What Makes a Table in 3NF?
For a table to be in Third Normal Form (3NF), it must satisfy two
conditions:
1. It must be in 2NF: This means that the table is already free from partial
dependencies (as we learned in 2NF).
2. It must have no Transitive Dependencies: A transitive dependency
happens when one non-key column depends on another non-key column.
In 3NF, we remove this by making sure that non-key attributes depend
only on the primary key.
What is a Transitive Dependency?
• A transitive dependency occurs when one non-key attribute depends on
another non-key attribute through a third attribute.
• For example, if Attribute A → Attribute B and Attribute B → Attribute C,
then Attribute A → Attribute C is a transitive dependency.

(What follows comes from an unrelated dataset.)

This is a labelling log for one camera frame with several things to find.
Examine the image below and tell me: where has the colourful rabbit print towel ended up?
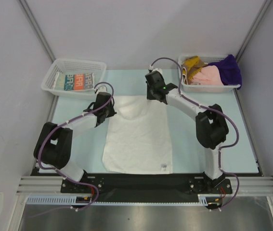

• In 3NF, we remove this kind of indirect relationship between non-key
columns.
Example of a Table Not in 3NF
Let’s take a table Employee with the following attributes:
• EmployeeID (Primary Key)
• EmployeeName
• Department
• ManagerName
Here’s how the data might look:
EmployeeI EmployeeNam Departme ManagerNam
D e nt e
101 John HR Sarah
102 Alice Finance Tom
103 Bob HR Sarah
Here:
• EmployeeID is the primary key.
• EmployeeName depends on EmployeeID.
• Department depends on EmployeeID.
• ManagerName depends on Department (not on EmployeeID directly, but
through Department).
This table violates 3NF because there is a transitive dependency:
• Department → ManagerName (A department determines the manager).
• This means ManagerName is indirectly dependent on EmployeeID
through Department. This is a transitive dependency.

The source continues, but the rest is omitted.